**What to produce**:
Look for "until" in the listing below. Gather each line that contains it.

START Input records

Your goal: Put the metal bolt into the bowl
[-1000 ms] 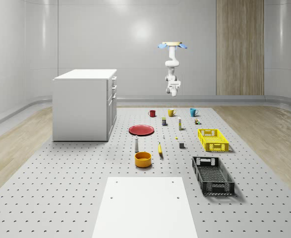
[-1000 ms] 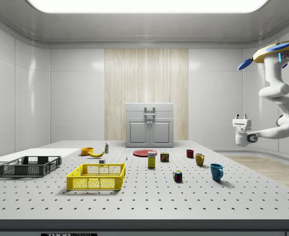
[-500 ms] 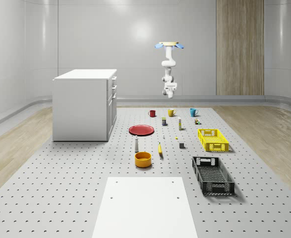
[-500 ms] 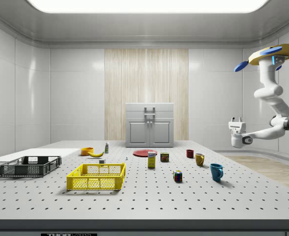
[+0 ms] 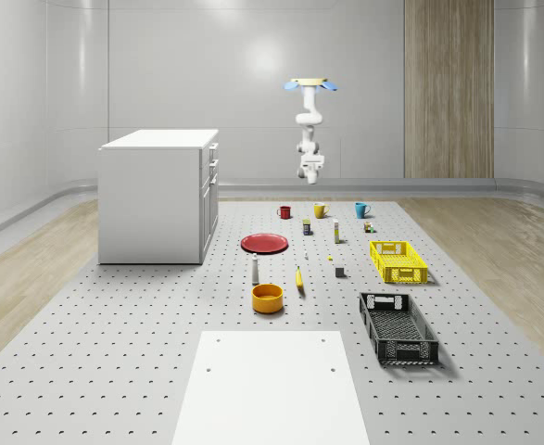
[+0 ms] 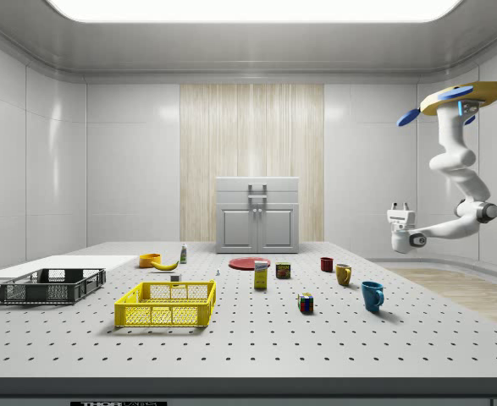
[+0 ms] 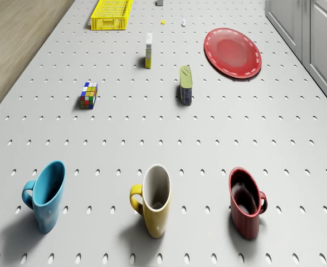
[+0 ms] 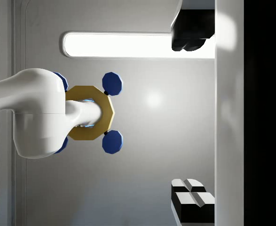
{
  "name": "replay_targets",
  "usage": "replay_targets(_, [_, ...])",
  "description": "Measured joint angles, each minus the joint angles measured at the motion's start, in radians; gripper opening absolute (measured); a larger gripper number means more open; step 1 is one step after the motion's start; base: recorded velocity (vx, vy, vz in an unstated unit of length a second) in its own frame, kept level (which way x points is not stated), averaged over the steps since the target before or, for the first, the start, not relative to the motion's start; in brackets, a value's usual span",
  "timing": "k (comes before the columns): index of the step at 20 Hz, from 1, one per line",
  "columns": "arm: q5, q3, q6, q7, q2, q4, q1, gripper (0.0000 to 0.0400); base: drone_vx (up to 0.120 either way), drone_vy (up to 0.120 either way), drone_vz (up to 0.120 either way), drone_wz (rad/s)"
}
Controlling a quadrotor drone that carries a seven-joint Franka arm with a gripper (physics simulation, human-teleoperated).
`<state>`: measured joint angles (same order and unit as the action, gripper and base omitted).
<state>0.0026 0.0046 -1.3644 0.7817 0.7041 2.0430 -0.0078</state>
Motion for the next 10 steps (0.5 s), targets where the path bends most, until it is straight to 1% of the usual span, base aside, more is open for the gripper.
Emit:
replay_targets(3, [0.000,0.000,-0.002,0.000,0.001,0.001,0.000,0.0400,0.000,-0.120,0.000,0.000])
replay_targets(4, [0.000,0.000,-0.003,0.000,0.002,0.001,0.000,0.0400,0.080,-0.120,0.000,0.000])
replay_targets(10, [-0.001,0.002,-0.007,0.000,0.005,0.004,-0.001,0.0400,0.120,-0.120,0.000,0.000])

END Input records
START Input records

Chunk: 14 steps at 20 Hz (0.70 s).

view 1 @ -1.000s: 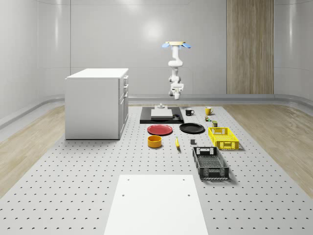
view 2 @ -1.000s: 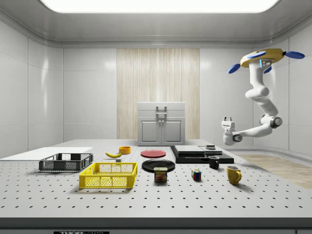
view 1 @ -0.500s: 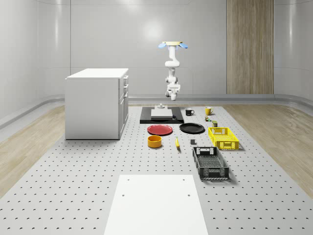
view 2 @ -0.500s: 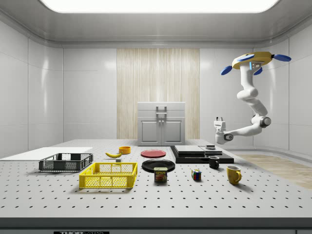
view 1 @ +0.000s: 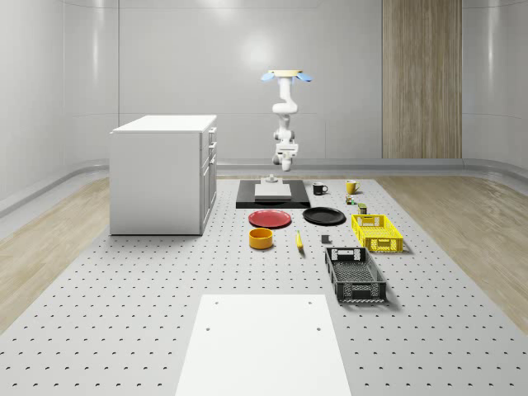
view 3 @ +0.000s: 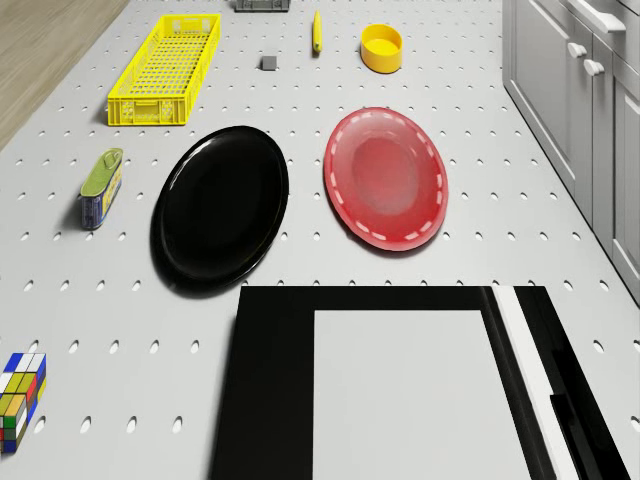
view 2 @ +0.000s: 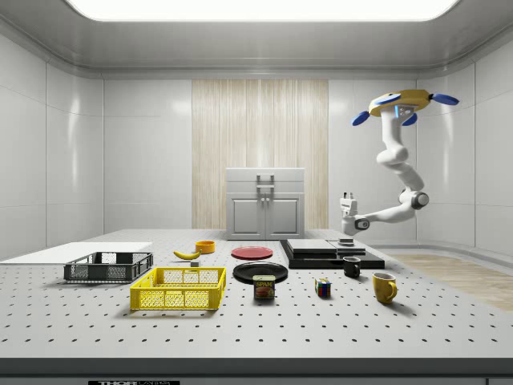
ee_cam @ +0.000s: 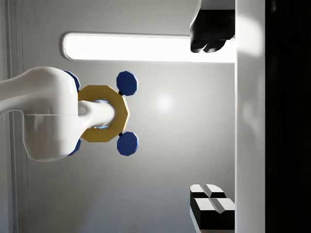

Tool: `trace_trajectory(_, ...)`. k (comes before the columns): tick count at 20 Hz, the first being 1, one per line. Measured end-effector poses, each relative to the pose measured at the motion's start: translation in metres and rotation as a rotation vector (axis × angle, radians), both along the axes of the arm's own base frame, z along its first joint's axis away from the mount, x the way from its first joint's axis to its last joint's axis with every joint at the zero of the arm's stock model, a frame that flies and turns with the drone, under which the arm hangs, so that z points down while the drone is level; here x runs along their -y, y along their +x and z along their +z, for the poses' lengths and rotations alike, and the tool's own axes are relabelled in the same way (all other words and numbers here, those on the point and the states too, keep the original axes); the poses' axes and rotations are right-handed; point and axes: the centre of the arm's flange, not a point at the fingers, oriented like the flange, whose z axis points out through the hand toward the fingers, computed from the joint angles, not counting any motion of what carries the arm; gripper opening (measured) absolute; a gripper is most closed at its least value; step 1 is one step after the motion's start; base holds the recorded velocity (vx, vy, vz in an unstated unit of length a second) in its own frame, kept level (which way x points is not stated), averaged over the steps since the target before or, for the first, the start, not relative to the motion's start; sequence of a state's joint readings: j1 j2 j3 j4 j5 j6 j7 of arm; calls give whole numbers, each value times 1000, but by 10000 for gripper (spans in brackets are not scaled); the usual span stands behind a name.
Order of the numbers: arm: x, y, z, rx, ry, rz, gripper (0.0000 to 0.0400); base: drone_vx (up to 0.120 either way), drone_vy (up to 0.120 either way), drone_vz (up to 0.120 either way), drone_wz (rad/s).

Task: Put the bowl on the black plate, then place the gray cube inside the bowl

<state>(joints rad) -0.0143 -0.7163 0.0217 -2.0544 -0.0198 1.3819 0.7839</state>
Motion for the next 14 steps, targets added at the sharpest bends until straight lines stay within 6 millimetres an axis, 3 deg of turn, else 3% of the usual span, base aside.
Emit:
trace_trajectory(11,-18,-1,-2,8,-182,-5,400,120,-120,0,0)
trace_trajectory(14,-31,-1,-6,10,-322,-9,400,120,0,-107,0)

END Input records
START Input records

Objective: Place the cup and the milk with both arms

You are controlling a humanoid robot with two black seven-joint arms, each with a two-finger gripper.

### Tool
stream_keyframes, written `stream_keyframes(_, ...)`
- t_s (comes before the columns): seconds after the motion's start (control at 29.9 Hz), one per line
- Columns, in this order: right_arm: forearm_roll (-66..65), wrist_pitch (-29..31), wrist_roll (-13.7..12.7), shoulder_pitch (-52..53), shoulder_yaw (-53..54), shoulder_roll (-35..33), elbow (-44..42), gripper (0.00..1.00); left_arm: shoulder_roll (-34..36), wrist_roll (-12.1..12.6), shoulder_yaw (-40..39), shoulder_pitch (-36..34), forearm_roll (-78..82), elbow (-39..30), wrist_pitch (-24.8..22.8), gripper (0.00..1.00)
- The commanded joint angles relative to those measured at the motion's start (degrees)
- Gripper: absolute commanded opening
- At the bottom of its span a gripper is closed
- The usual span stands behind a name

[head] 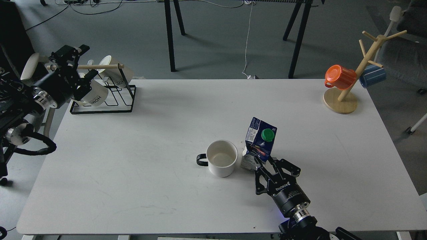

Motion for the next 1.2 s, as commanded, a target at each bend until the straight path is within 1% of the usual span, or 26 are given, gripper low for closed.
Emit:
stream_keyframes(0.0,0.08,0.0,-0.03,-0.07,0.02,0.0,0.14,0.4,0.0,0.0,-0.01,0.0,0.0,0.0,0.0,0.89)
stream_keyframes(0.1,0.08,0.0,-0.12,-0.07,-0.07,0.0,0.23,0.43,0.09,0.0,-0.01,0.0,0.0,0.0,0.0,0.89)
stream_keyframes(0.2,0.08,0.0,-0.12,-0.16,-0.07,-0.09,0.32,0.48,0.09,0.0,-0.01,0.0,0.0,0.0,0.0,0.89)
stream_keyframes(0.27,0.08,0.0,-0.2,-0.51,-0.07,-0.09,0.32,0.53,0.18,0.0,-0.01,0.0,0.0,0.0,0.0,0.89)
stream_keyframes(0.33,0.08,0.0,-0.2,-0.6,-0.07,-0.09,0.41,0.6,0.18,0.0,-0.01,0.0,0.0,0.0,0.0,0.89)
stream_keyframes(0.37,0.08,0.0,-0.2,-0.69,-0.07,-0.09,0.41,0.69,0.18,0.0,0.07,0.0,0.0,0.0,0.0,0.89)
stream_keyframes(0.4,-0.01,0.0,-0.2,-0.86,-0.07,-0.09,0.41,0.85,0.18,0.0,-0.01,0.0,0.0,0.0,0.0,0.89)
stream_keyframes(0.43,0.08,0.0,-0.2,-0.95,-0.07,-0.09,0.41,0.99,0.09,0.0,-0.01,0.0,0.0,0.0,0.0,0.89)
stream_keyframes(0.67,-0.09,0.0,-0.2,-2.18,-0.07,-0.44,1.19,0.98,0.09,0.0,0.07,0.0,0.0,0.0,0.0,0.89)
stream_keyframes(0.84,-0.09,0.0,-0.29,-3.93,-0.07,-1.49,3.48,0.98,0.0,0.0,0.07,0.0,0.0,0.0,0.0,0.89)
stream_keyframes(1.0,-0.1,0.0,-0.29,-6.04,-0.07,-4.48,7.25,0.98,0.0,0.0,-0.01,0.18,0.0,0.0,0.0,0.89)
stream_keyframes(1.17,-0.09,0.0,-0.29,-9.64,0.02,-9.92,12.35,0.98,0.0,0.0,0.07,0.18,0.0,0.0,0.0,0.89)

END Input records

**Solution for this problem**:
Motion for the next 10 steps (0.5 s), targets where the path bends most, until it is straight to 1% of the usual span, base aside, more is open for the gripper.
Motion for the next 14 steps, targets added at the sharpest bends until straight lines stay within 6 millimetres an axis, 3 deg of turn, else 3% of the usual span, base aside.
Motion for the next 1.2 s, as commanded, a target at each bend until the straight path is within 1% of the usual span, or 26 are given, gripper low for closed.

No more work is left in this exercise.